Rewilding Your Attention

There's a great Twitter thread from Tom Critchlow that responds to the narrative of the “status game” being played online. In particular, Tom is responding to the variation on the narrative portrayed in this piece by Ali Montag about how writing online takes becomes this “Inner Ring” a la C.S. Lewis (source).

The thread within Tom's thread I want to pull on is this:

But if all you read and follow are mainstream and “inner circle” folks then you're only going to see the status and celebrity game.

You'll desire audience and reach and think that writing in fast company is success...

When the reality is that you can rewild your attention, and follow blogs and people writing small weird things.

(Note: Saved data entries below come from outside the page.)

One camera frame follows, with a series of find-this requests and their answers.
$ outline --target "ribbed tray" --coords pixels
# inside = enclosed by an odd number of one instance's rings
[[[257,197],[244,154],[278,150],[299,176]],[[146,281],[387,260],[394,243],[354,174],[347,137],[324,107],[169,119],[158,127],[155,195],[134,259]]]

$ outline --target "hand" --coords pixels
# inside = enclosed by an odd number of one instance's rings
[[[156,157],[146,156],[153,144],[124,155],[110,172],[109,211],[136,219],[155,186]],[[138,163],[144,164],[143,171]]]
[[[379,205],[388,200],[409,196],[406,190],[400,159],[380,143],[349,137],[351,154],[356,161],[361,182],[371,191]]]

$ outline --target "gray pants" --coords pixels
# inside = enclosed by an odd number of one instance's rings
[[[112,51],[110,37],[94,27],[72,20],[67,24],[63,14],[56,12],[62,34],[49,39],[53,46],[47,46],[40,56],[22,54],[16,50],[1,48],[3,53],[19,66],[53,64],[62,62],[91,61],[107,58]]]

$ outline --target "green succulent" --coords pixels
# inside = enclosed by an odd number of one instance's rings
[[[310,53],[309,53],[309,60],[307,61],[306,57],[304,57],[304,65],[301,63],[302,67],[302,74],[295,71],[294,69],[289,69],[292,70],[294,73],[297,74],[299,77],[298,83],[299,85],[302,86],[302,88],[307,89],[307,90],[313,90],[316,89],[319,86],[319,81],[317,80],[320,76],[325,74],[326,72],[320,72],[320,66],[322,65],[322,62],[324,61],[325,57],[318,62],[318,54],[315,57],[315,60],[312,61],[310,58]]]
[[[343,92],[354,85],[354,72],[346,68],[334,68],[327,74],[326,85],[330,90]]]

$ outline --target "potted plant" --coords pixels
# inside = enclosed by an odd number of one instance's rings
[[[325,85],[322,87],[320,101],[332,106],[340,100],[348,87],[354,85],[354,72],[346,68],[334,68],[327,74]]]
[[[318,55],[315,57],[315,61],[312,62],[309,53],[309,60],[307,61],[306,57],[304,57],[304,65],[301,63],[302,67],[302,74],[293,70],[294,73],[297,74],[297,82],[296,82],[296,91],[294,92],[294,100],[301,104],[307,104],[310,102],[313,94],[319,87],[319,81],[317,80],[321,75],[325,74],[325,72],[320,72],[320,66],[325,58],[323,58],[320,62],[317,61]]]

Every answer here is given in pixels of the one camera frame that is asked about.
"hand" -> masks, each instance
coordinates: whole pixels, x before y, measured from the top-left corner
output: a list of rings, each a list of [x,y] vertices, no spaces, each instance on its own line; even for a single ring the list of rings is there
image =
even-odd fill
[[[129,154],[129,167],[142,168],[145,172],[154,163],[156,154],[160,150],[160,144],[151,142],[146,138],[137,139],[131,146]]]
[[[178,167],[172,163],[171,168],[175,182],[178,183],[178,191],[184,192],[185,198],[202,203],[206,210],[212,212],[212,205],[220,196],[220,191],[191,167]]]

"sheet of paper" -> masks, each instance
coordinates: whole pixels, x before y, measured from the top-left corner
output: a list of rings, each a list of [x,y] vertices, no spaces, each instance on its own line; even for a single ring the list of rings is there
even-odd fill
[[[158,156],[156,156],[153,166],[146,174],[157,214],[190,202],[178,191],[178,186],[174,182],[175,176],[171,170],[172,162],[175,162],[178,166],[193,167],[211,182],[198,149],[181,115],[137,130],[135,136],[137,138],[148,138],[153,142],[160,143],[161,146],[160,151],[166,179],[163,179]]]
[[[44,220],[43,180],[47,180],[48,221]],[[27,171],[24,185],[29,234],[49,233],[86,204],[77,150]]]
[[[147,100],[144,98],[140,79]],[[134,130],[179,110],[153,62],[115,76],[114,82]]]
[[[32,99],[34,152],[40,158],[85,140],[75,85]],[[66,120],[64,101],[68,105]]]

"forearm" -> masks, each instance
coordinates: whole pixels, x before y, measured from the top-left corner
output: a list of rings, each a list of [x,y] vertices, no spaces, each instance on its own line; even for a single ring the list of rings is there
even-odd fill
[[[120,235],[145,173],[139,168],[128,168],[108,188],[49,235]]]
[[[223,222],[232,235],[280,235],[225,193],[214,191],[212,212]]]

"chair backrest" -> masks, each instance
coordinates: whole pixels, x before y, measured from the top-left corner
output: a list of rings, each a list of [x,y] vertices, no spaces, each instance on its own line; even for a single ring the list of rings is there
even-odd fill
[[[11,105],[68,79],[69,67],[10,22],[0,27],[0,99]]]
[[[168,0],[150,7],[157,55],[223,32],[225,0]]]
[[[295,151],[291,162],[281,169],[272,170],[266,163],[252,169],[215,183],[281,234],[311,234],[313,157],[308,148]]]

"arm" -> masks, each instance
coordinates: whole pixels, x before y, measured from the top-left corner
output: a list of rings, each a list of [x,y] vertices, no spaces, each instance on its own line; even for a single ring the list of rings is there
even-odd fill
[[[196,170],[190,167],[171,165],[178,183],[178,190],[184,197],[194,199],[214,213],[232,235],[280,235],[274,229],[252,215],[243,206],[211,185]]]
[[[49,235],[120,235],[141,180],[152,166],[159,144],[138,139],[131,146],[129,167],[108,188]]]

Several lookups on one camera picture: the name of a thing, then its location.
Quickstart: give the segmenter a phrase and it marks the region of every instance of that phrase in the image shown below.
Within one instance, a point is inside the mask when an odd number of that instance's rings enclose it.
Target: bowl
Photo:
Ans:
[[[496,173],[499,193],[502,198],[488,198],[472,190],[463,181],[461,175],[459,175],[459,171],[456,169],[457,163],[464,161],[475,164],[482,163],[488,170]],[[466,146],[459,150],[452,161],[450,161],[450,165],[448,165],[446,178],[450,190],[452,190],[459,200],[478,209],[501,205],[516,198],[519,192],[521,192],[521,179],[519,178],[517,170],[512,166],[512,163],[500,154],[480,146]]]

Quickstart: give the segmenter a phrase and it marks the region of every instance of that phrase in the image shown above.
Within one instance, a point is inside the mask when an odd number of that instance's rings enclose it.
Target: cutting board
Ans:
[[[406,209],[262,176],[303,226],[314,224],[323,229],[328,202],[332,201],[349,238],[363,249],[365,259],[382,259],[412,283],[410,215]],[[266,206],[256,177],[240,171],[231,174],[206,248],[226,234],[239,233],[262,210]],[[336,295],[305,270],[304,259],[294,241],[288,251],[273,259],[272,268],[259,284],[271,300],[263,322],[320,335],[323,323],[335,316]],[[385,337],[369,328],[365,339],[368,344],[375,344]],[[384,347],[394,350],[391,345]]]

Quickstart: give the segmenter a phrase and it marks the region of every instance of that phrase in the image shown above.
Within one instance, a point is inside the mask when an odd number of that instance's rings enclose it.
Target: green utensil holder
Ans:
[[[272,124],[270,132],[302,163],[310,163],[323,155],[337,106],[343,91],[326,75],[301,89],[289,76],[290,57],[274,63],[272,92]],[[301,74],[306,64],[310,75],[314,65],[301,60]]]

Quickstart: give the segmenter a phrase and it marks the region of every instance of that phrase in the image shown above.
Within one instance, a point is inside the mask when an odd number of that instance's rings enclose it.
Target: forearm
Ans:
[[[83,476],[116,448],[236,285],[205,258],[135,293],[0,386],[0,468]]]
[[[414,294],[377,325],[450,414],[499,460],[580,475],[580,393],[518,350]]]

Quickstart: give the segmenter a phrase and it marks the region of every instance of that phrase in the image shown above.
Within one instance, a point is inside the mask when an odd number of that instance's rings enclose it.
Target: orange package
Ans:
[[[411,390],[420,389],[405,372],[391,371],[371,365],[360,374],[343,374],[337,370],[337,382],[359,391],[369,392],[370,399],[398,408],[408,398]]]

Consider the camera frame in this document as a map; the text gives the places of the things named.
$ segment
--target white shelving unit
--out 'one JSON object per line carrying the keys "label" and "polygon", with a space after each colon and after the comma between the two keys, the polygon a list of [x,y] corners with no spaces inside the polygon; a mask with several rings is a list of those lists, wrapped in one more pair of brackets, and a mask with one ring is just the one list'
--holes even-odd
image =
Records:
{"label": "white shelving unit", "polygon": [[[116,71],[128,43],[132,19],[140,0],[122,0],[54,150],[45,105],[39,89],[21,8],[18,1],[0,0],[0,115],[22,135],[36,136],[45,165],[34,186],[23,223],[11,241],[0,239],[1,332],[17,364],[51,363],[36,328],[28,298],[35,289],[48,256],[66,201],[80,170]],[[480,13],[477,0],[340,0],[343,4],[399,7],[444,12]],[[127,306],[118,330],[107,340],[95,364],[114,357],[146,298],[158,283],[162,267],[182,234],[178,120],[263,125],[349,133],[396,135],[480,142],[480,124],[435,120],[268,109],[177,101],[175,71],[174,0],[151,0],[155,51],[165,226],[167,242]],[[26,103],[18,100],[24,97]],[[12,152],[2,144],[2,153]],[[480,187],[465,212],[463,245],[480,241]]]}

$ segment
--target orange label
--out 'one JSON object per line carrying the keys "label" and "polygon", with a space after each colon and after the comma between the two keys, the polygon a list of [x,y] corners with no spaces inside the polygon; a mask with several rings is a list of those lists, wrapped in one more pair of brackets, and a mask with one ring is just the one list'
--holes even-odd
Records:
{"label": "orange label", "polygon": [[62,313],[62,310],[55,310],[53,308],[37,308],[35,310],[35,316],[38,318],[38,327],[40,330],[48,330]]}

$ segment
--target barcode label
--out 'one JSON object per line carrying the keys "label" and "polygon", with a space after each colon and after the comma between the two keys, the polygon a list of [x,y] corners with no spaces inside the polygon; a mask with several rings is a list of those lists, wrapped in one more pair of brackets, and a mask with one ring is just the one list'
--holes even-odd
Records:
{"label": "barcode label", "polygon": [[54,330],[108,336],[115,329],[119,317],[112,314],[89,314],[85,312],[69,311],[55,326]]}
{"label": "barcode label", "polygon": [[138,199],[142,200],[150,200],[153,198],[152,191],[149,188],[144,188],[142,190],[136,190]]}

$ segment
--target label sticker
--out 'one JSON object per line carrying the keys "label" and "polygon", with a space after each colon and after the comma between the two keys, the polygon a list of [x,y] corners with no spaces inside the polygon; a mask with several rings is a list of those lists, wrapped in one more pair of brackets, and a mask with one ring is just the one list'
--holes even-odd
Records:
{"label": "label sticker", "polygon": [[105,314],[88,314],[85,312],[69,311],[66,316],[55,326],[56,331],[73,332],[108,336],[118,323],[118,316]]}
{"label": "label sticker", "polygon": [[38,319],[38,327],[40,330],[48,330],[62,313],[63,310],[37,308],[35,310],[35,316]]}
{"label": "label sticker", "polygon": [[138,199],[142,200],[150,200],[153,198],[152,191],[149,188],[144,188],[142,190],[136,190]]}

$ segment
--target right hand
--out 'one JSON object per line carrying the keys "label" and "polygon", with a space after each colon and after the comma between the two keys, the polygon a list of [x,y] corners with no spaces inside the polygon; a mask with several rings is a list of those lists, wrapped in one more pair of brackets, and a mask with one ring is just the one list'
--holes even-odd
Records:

You can find your group, you can forge real connections. And writing, working in public helps! It's a tiny weird signal.

That phrase — rewild your attention — hits home with me. It explains much of the development over the past couple years with my relationship towards blogging. A lot of the readers & writers I've come to know exist within the bandwidth of tiny weird signals, especially within the community surrounding There are so many great people I've met in that network who are writing those small weird things Tom mentions — more than I can count. I am grateful that I acknowledged and traveled closer towards this signal when I did. It shaped not only my trajectory as a writer but also within the field of technology I work in today. Now that signal is something I don't think about. It's my day-to-day online existence.

But the signal can fade. Tom's message makes me realize that rewilding attention is an active practice. One must not only pursue those tiny signals but share them as well, whether that means writing about them on your blog or by word of mouth. The only way the tiny signal can keep on resonating throughout the web is if we keep passing it on.